A dirt separator for use on a fiber / air stream in a machine of the blow room or the carding machine of a spinning mill with a first working element (for example a separating edge) and a second working element (for example a flow guide element) which is upstream of the first working element in the direction of flow of the mascnine can be arranged, characterized by a first channel part and a second channel part, wherein the first channel part is or can be provided with the first working element and the second channel part is or can be provided with the second working element and the said channel parts, alone or together with other channel parts, form a flow channel which serves in the machine through which Edge to peel off air and material loaded with this air transversely to the main flow direction, and further characterized in that the two parts can be individually adjusted relative to the fiber / air flow.
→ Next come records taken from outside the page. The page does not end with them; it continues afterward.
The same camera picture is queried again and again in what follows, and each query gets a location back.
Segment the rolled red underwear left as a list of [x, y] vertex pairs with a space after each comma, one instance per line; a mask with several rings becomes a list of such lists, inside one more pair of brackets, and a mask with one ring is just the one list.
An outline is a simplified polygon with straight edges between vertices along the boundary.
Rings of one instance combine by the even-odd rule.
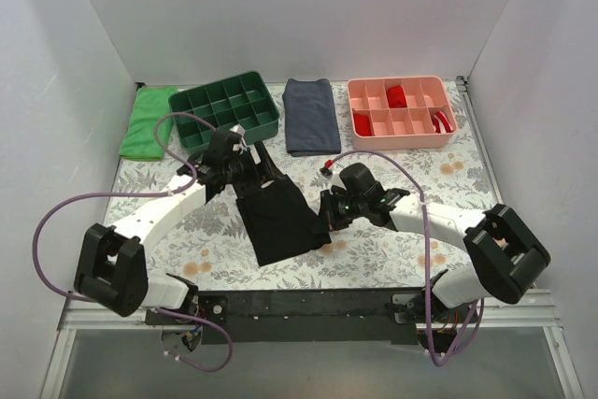
[[352, 114], [355, 133], [359, 136], [369, 137], [373, 135], [371, 122], [366, 114], [354, 112]]

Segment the rolled red underwear top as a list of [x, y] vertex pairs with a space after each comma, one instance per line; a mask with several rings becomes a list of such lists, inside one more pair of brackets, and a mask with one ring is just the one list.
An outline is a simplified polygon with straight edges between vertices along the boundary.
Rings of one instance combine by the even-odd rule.
[[389, 108], [406, 108], [406, 94], [401, 85], [392, 86], [386, 91]]

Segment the rolled red underwear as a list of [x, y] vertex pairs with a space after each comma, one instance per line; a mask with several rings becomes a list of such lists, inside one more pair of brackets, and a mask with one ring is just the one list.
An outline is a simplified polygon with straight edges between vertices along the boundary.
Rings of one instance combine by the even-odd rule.
[[369, 137], [373, 135], [371, 122], [366, 114], [354, 112], [352, 114], [355, 133], [359, 136]]
[[386, 91], [389, 108], [406, 108], [406, 94], [401, 85], [392, 86]]

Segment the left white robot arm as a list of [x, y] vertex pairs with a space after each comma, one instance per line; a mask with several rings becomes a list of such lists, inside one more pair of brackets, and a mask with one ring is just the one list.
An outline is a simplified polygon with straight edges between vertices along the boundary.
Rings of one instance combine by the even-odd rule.
[[199, 311], [197, 286], [176, 275], [149, 274], [146, 255], [226, 186], [243, 198], [282, 179], [264, 144], [255, 148], [253, 156], [240, 132], [218, 131], [203, 153], [195, 153], [177, 171], [160, 197], [109, 226], [90, 227], [79, 255], [76, 292], [122, 317], [160, 307], [177, 323], [192, 322]]

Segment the folded green towel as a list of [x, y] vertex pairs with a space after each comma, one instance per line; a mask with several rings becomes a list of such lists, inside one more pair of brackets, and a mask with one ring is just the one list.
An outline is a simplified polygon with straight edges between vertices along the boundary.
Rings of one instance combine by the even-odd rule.
[[164, 158], [165, 150], [157, 143], [154, 131], [158, 120], [171, 112], [168, 100], [177, 92], [174, 86], [141, 87], [136, 91], [127, 133], [120, 147], [122, 159], [156, 162]]

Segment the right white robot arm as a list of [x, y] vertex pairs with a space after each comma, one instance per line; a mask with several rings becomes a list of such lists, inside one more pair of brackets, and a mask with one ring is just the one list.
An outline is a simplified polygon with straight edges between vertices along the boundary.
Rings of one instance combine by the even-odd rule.
[[495, 298], [515, 305], [551, 262], [550, 255], [515, 210], [497, 204], [482, 211], [423, 203], [407, 190], [385, 189], [362, 163], [334, 173], [320, 194], [318, 229], [340, 231], [355, 220], [397, 233], [427, 235], [466, 252], [468, 264], [431, 277], [431, 290], [395, 306], [411, 321], [444, 321], [476, 300]]

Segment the red white striped underwear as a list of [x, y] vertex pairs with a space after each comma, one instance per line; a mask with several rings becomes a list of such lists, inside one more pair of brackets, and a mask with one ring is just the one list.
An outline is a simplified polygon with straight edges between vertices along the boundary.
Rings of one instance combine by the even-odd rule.
[[455, 128], [449, 121], [449, 117], [442, 110], [437, 110], [436, 112], [433, 112], [431, 114], [431, 121], [434, 127], [434, 132], [436, 134], [452, 134], [455, 131]]

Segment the floral patterned table mat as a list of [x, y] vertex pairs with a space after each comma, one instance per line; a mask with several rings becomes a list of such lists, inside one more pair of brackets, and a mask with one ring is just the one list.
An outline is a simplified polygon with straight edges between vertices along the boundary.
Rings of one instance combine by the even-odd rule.
[[[460, 81], [445, 85], [458, 130], [439, 150], [388, 151], [383, 156], [348, 154], [365, 164], [387, 188], [423, 189], [431, 203], [489, 209], [498, 200]], [[171, 273], [202, 290], [290, 290], [419, 286], [427, 271], [466, 263], [464, 251], [420, 235], [395, 233], [365, 219], [334, 233], [321, 249], [259, 266], [227, 189], [181, 221], [146, 255], [152, 274]]]

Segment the folded grey-blue towel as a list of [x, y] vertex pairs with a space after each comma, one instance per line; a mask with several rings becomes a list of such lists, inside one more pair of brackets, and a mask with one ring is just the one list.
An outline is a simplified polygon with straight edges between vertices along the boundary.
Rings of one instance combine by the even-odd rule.
[[326, 78], [289, 78], [282, 94], [286, 150], [293, 157], [333, 155], [341, 151], [331, 83]]

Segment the pink divided organizer tray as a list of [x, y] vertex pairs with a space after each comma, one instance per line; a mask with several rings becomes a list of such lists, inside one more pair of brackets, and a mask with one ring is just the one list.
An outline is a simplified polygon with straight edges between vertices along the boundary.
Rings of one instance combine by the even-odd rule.
[[[406, 94], [406, 108], [389, 108], [386, 91], [401, 85]], [[455, 114], [443, 81], [435, 76], [355, 78], [348, 81], [349, 118], [353, 147], [357, 150], [421, 150], [446, 146], [458, 130]], [[444, 111], [455, 131], [436, 134], [431, 114]], [[373, 135], [355, 133], [352, 114], [366, 114]]]

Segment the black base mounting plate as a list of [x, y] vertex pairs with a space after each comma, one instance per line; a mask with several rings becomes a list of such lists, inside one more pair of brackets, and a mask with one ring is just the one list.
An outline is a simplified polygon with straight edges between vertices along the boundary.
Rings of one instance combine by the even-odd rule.
[[390, 342], [417, 345], [423, 288], [213, 291], [199, 293], [200, 317], [235, 343]]

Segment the green divided organizer tray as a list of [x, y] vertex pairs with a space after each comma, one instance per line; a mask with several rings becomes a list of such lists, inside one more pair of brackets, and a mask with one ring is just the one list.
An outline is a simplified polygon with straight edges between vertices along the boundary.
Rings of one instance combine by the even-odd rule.
[[261, 74], [249, 71], [169, 97], [179, 142], [188, 154], [207, 148], [212, 129], [245, 130], [251, 145], [278, 134], [279, 112]]

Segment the black underwear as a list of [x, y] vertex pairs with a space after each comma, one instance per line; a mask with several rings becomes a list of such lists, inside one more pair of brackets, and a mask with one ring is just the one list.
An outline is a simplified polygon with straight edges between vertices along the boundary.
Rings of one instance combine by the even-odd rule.
[[260, 267], [281, 262], [329, 244], [328, 228], [300, 189], [285, 177], [236, 200]]
28. Apparatus according to claim 27, characterized in that at least one channel part is formed as a hollow profile.

29. Apparatus according to claim 27 or 28, characterized in that a seal is provided to form the channel, which allows the relative movements required for the adjustability of the parts.

30. Device according to one of claims 27 to 29, characterized in that the first working element comprises an edge and the second working element comprises a flow guide surface and at least the second working element is interchangeable.